* [Data]
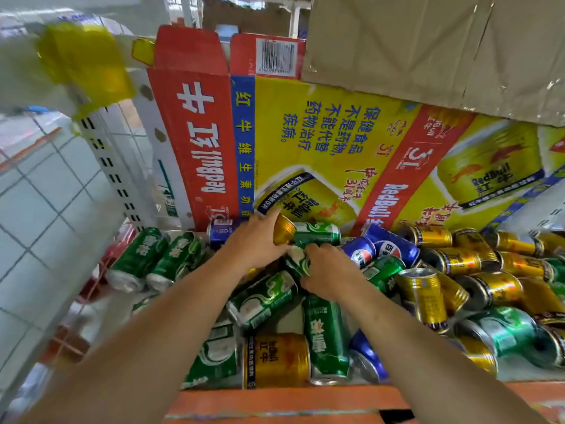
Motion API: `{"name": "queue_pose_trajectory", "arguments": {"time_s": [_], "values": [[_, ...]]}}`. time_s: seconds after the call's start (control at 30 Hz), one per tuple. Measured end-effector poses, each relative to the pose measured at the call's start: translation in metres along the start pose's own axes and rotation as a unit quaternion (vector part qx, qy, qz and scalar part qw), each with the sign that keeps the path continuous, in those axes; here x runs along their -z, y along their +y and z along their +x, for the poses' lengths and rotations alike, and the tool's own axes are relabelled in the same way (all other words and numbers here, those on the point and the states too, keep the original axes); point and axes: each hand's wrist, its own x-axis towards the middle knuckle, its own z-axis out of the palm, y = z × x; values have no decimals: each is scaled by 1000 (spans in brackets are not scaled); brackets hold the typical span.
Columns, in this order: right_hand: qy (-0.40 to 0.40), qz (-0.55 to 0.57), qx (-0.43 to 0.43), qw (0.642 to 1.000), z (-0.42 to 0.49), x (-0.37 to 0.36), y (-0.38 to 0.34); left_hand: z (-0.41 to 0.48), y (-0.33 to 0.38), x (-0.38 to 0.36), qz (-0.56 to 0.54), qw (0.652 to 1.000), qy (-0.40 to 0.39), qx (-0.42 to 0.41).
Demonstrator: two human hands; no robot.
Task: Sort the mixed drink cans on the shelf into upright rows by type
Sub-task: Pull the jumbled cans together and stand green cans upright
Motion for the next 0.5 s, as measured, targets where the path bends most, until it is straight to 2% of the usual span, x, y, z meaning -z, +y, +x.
{"name": "queue_pose_trajectory", "arguments": {"time_s": [0.13, 0.37, 0.5], "values": [[-11, 1, 31, 999, 13, 2, 5, 11, 3, 0, -2, 1000, 18, 15], [36, -55, 87, 994, 28, -1, 4, -4, 3, 4, -179, 977, 103, 46], [46, -6, 91, 995, 31, 2, 11, -17, 6, 1, -245, 957, 145, 50]]}}
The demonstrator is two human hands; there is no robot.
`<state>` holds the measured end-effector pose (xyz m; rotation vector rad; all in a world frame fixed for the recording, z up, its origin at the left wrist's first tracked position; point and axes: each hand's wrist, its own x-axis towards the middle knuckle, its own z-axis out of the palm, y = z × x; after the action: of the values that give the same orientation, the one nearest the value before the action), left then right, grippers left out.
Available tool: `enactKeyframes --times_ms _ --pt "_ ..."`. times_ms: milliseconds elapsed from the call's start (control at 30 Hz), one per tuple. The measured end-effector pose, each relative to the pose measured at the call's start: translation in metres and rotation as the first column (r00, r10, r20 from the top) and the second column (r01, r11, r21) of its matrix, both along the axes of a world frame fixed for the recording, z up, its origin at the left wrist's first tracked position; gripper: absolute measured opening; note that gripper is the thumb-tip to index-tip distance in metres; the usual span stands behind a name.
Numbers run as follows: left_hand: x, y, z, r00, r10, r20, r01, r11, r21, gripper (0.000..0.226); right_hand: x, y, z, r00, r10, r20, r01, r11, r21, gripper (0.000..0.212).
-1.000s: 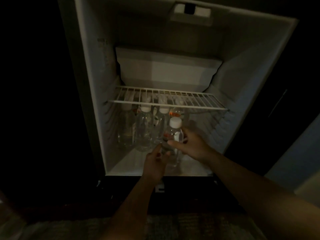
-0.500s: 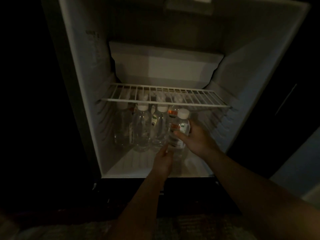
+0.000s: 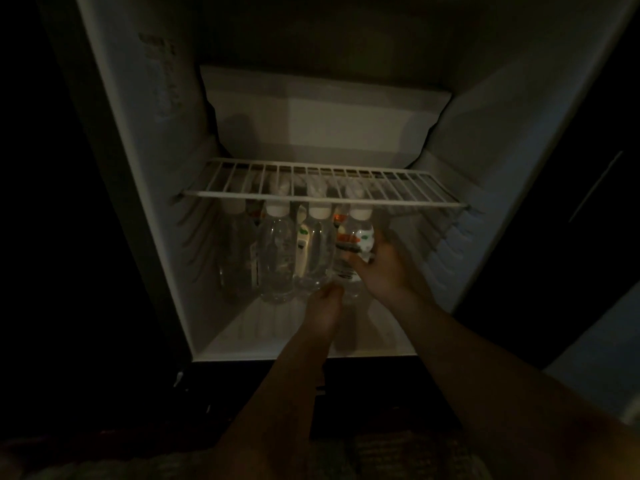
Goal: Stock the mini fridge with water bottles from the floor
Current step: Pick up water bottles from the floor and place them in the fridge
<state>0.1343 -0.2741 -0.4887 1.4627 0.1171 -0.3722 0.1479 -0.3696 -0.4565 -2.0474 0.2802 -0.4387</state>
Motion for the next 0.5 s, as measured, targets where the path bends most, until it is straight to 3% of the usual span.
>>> enactKeyframes --times_ms 100,267,433,500 --pt "0.002 0.009 0.003 0.999 -0.033 0.008 0.032 0.999 0.04 0.015 -0.002 -0.002 -0.003 0.994 0.06 -0.095 -0.057 0.998 0.034 0.046" --pt "-0.003 0.032 0.003 0.998 -0.065 0.012 0.062 0.984 0.164 0.032 -0.011 -0.003 -0.005 0.93 0.015 -0.368 -0.076 0.985 -0.154 0.042" --pt "-0.015 0.058 0.019 0.99 -0.14 0.029 0.127 0.954 0.273 0.022 -0.026 0.001 0.012 0.852 0.072 -0.519 -0.196 0.962 -0.189 0.018" --pt "-0.02 0.068 0.026 0.981 -0.186 0.052 0.161 0.936 0.314 0.022 -0.028 0.007 0.022 0.819 0.09 -0.566 -0.247 0.947 -0.207 0.018"
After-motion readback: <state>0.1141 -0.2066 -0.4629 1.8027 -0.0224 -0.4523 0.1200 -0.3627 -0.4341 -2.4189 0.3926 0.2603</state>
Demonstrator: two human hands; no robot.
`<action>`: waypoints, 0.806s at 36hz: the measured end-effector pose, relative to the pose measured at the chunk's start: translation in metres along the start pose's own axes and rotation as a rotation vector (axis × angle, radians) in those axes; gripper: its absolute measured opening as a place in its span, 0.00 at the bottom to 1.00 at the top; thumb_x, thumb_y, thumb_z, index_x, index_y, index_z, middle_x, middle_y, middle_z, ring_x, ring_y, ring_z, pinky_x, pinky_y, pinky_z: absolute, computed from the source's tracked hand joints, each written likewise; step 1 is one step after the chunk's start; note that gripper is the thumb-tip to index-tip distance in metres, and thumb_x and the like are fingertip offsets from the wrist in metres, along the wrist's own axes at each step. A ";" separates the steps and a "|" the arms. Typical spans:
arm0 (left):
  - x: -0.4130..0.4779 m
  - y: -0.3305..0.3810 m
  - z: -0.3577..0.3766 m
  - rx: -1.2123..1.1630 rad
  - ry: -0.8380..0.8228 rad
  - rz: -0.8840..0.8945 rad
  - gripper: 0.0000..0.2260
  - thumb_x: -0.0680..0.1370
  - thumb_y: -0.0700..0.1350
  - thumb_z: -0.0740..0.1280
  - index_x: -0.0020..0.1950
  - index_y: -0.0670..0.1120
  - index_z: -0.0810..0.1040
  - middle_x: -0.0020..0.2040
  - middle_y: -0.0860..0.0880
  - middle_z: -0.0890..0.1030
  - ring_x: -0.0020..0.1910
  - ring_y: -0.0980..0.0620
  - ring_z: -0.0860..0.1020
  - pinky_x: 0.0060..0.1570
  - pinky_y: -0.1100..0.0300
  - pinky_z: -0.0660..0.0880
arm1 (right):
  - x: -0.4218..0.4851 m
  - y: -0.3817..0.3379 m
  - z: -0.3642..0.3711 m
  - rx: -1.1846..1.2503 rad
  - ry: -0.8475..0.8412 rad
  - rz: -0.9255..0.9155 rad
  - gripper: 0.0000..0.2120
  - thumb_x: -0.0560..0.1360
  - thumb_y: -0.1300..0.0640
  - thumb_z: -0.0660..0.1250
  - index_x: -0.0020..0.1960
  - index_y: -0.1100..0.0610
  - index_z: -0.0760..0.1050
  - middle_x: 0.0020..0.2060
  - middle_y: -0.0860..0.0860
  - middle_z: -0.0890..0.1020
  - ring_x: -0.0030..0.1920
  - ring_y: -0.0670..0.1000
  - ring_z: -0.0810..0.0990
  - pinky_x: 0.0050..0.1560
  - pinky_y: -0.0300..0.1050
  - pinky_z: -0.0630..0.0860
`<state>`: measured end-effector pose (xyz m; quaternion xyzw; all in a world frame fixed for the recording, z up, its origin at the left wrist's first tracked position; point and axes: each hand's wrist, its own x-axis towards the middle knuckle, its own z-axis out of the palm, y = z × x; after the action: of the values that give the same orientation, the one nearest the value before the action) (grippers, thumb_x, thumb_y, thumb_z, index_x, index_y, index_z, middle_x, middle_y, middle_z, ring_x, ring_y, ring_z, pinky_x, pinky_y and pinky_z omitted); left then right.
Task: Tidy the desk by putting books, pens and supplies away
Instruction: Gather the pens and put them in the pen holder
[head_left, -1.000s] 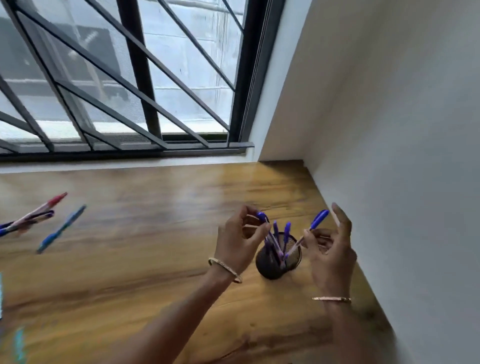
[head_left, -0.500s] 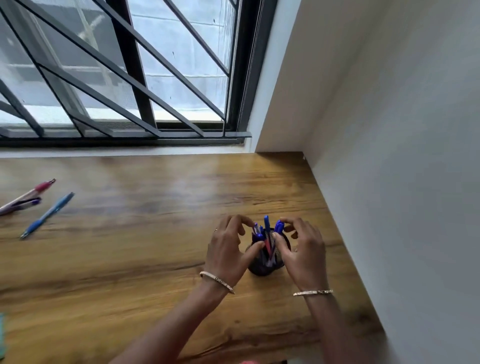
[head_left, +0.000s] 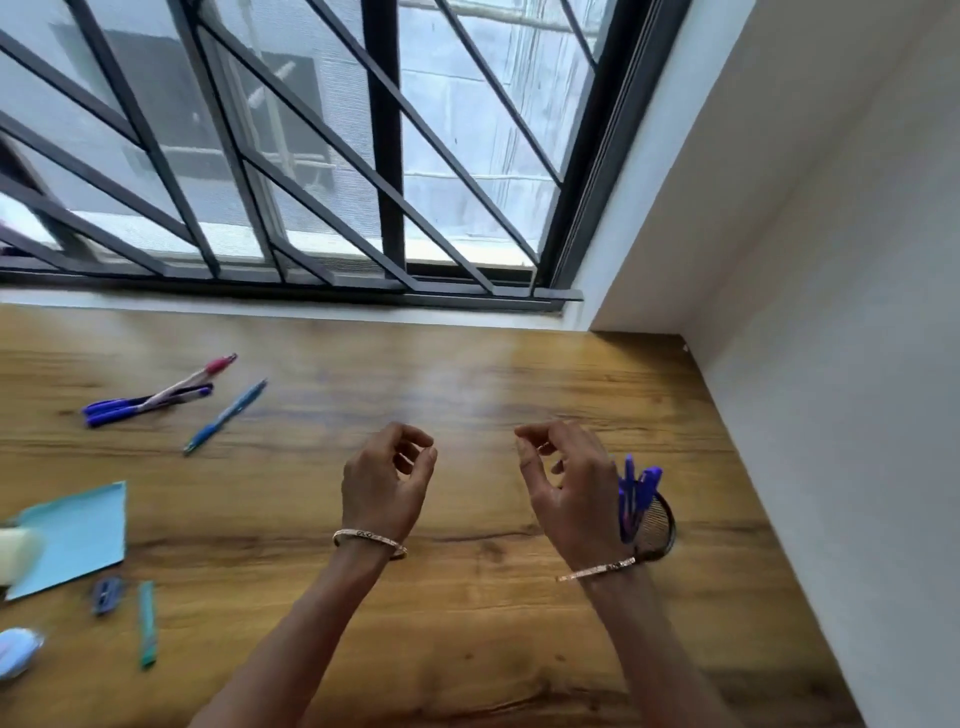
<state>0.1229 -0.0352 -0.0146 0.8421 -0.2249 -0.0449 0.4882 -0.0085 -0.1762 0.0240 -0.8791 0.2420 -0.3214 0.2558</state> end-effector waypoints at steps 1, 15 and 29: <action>0.003 -0.006 -0.010 0.007 0.015 -0.015 0.05 0.71 0.42 0.73 0.42 0.51 0.79 0.35 0.55 0.81 0.34 0.61 0.79 0.34 0.61 0.76 | 0.002 -0.010 0.012 0.017 -0.031 -0.007 0.04 0.74 0.58 0.70 0.48 0.52 0.80 0.40 0.43 0.80 0.42 0.44 0.77 0.41 0.44 0.76; 0.056 -0.105 -0.144 0.147 0.167 -0.217 0.03 0.73 0.44 0.72 0.43 0.51 0.80 0.36 0.55 0.81 0.35 0.57 0.80 0.39 0.60 0.77 | 0.026 -0.120 0.186 0.019 -0.546 -0.077 0.06 0.74 0.50 0.65 0.49 0.48 0.79 0.39 0.44 0.82 0.44 0.45 0.79 0.45 0.42 0.76; 0.135 -0.205 -0.227 0.112 0.350 -0.704 0.15 0.74 0.48 0.69 0.57 0.43 0.74 0.55 0.40 0.80 0.57 0.38 0.77 0.54 0.49 0.73 | 0.070 -0.176 0.313 -0.134 -0.660 0.337 0.19 0.77 0.39 0.59 0.43 0.54 0.77 0.42 0.55 0.83 0.46 0.58 0.81 0.43 0.50 0.77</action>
<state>0.3788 0.1762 -0.0498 0.8879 0.1620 -0.0531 0.4272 0.3006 0.0072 -0.0461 -0.8979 0.3086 0.0422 0.3111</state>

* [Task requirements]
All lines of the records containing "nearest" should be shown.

* [Response for this exercise]
`<state>` holds the measured end-effector pose (xyz m; rotation vector rad; all in a world frame fixed for the recording, z up, its origin at the left wrist's first tracked position; point and axes: each hand's wrist, its own x-axis towards the middle knuckle, its own z-axis out of the palm, y = z × x; after the action: of the values that give the same orientation, the one nearest the value before the action), left then right, grippers left out.
`<state>`: measured end-effector pose (xyz m; quaternion xyzw; all in a world frame fixed for the recording, z up, its origin at the left wrist's first tracked position; point and axes: each hand's wrist, its own x-axis towards the middle knuckle, its own z-axis out of the palm, y = z × x; after the action: of the values that give the same orientation, the one nearest the value before the action) (grippers, thumb_x, thumb_y, thumb_z, index_x, index_y, index_z, middle_x, middle_y, middle_z, ring_x, ring_y, ring_z, pinky_x, pinky_y and pinky_z omitted); left then right.

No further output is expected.